EXERCISE GOAL: Where the word "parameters" occurs in a line of the listing, please copy the line.

DATA EXTRACT:
········
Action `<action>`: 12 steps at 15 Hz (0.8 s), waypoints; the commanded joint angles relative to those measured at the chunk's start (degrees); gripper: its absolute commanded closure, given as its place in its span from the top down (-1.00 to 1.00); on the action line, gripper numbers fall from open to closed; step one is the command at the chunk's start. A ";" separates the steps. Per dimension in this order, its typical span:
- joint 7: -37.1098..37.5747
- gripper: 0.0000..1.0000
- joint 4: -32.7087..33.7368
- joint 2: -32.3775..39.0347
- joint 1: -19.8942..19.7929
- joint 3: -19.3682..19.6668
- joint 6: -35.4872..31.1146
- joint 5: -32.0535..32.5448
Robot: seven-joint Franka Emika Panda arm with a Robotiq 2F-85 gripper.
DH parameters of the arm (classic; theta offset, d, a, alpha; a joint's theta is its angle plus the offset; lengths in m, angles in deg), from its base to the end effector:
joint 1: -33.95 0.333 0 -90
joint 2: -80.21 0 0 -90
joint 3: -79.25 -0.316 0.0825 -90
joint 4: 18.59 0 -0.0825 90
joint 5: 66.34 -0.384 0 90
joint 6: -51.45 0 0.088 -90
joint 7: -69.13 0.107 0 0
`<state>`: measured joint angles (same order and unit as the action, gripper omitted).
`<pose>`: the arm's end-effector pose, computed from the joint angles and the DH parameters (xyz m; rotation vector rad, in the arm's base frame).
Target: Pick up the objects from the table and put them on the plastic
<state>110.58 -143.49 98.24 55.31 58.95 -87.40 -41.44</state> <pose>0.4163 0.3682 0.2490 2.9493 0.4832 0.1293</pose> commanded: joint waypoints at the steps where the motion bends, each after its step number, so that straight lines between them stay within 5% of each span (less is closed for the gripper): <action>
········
SOLUTION FOR THIS PROBLEM:
DH parameters of the arm (classic; theta offset, d, a, alpha; a joint's theta is its angle plus the offset; lengths in m, angles in deg), from its base to the end effector:
`<pose>`: the arm's end-effector pose, computed from the joint angles and the DH parameters (xyz m; rotation vector rad, in the arm's base frame).

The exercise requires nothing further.